Segment Open

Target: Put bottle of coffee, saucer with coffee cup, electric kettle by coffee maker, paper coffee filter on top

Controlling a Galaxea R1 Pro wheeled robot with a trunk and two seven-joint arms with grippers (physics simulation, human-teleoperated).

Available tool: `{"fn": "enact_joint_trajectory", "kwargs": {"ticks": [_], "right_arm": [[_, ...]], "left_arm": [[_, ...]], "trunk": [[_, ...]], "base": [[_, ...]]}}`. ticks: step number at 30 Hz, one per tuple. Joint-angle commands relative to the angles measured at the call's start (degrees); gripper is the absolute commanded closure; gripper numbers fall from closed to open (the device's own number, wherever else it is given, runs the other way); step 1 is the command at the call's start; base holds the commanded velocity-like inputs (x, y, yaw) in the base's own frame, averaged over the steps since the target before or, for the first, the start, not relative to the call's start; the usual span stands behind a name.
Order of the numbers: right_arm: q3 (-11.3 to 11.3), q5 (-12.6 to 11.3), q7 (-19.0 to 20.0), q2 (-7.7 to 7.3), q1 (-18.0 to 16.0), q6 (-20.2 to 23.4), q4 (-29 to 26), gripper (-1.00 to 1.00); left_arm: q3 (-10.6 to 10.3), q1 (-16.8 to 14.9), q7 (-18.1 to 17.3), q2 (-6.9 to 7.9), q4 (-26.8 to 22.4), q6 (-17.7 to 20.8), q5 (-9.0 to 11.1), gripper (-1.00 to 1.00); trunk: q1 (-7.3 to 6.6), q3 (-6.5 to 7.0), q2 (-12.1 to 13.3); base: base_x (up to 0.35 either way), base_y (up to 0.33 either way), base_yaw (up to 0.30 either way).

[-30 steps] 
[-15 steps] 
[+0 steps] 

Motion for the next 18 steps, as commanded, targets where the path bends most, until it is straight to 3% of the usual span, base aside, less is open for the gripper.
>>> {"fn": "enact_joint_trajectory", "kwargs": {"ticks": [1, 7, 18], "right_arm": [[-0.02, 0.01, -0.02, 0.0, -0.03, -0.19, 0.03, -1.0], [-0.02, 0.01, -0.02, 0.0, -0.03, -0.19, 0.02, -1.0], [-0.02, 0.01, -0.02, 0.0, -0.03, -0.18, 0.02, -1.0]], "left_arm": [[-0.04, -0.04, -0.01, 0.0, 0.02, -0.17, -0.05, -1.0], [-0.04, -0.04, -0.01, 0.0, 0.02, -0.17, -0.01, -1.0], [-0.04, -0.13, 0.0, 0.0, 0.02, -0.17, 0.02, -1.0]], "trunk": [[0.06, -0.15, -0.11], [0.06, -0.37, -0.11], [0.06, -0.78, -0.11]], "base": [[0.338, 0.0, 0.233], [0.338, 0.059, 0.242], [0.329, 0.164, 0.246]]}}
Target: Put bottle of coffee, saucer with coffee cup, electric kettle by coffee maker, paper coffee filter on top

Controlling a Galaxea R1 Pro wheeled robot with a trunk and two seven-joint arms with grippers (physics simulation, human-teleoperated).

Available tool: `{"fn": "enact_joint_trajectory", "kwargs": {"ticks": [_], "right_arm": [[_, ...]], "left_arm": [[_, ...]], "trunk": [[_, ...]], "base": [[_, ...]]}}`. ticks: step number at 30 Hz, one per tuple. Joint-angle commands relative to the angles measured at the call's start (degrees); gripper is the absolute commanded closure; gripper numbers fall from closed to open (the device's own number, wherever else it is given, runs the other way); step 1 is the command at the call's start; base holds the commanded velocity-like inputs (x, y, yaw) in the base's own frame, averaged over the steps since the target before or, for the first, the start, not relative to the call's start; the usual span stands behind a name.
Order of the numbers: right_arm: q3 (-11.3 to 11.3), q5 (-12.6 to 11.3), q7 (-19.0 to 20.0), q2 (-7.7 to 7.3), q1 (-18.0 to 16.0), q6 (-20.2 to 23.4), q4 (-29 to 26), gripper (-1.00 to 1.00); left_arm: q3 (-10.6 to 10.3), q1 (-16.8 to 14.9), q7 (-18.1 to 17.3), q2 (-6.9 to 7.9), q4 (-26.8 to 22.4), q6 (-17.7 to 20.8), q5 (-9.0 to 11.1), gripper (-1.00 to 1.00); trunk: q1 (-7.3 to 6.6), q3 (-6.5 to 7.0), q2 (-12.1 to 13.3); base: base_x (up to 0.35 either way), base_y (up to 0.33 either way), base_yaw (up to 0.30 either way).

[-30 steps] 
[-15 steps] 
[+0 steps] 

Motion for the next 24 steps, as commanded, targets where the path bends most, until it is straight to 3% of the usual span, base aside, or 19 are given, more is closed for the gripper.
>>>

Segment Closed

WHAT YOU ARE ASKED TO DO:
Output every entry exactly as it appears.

OUTPUT OF THE EXERCISE:
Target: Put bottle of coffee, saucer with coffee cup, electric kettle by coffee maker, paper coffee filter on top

Controlling a Galaxea R1 Pro wheeled robot with a trunk and two seven-joint arms with grippers (physics simulation, human-teleoperated).

Available tool: `{"fn": "enact_joint_trajectory", "kwargs": {"ticks": [_], "right_arm": [[_, ...]], "left_arm": [[_, ...]], "trunk": [[_, ...]], "base": [[_, ...]]}}`. ticks: step number at 30 Hz, one per tuple. Joint-angle commands relative to the angles measured at the call's start (degrees); gripper is the absolute commanded closure; gripper numbers fall from closed to open (the device's own number, wherever else it is given, runs the other way); step 1 is the command at the call's start; base holds the commanded velocity-like inputs (x, y, yaw) in the base's own frame, averaged over the steps since the target before or, for the first, the start, not relative to the call's start; the usual span stands behind a name.
Order of the numbers: right_arm: q3 (-11.3 to 11.3), q5 (-12.6 to 11.3), q7 (-19.0 to 20.0), q2 (-7.7 to 7.3), q1 (-18.0 to 16.0), q6 (-20.2 to 23.4), q4 (-29 to 26), gripper (-1.00 to 1.00); left_arm: q3 (-10.6 to 10.3), q1 (-16.8 to 14.9), q7 (-18.1 to 17.3), q2 (-6.9 to 7.9), q4 (-26.8 to 22.4), q6 (-17.7 to 20.8), q5 (-9.0 to 11.1), gripper (-1.00 to 1.00); trunk: q1 (-7.3 to 6.6), q3 (-6.5 to 7.0), q2 (-12.1 to 13.3); base: base_x (up to 0.35 either way), base_y (up to 0.33 either way), base_yaw (up to 0.30 either way).

[-30 steps] 
[-15 steps] 
[+0 steps] 

Motion for the next 18 steps, as commanded, targets where the path bends most, until it is straight to 3% of the usual span, base aside, less is open for the gripper.
>>> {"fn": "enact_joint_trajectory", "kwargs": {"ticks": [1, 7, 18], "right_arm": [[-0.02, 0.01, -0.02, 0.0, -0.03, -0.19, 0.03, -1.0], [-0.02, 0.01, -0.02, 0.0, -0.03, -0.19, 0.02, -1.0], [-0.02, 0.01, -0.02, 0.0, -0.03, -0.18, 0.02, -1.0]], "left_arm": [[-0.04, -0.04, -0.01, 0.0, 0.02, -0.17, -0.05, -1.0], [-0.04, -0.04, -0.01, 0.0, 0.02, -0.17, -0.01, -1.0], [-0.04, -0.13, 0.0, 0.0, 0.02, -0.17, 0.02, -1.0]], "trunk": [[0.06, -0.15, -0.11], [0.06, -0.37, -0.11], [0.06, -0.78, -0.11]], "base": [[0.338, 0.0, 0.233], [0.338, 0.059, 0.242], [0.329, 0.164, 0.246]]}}
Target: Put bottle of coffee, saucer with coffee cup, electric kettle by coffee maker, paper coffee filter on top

Controlling a Galaxea R1 Pro wheeled robot with a trunk and two seven-joint arms with grippers (physics simulation, human-teleoperated).

Available tool: `{"fn": "enact_joint_trajectory", "kwargs": {"ticks": [_], "right_arm": [[_, ...]], "left_arm": [[_, ...]], "trunk": [[_, ...]], "base": [[_, ...]]}}`. ticks: step number at 30 Hz, one per tuple. Joint-angle commands relative to the angles measured at the call's start (degrees); gripper is the absolute commanded closure; gripper numbers fall from closed to open (the device's own number, wherever else it is given, runs the other way); step 1 is the command at the call's start; base holds the commanded velocity-like inputs (x, y, yaw) in the base's own frame, averaged over the steps since the target before or, for the first, the start, not relative to the call's start; the usual span stands behind a name.
Order of the numbers: right_arm: q3 (-11.3 to 11.3), q5 (-12.6 to 11.3), q7 (-19.0 to 20.0), q2 (-7.7 to 7.3), q1 (-18.0 to 16.0), q6 (-20.2 to 23.4), q4 (-29 to 26), gripper (-1.00 to 1.00); left_arm: q3 (-10.6 to 10.3), q1 (-16.8 to 14.9), q7 (-18.1 to 17.3), q2 (-6.9 to 7.9), q4 (-26.8 to 22.4), q6 (-17.7 to 20.8), q5 (-9.0 to 11.1), gripper (-1.00 to 1.00); trunk: q1 (-7.3 to 6.6), q3 (-6.5 to 7.0), q2 (-12.1 to 13.3); base: base_x (up to 0.35 either way), base_y (up to 0.33 either way), base_yaw (up to 0.30 either way).

[-30 steps] 
[-15 steps] 
[+0 steps] 

Motion for the next 24 steps, as commanded, targets where the path bends most, until it is straight to 3% of the usual span, base aside, or 19 are given, more is closed for the gripper.
>>>

The full output has already been given.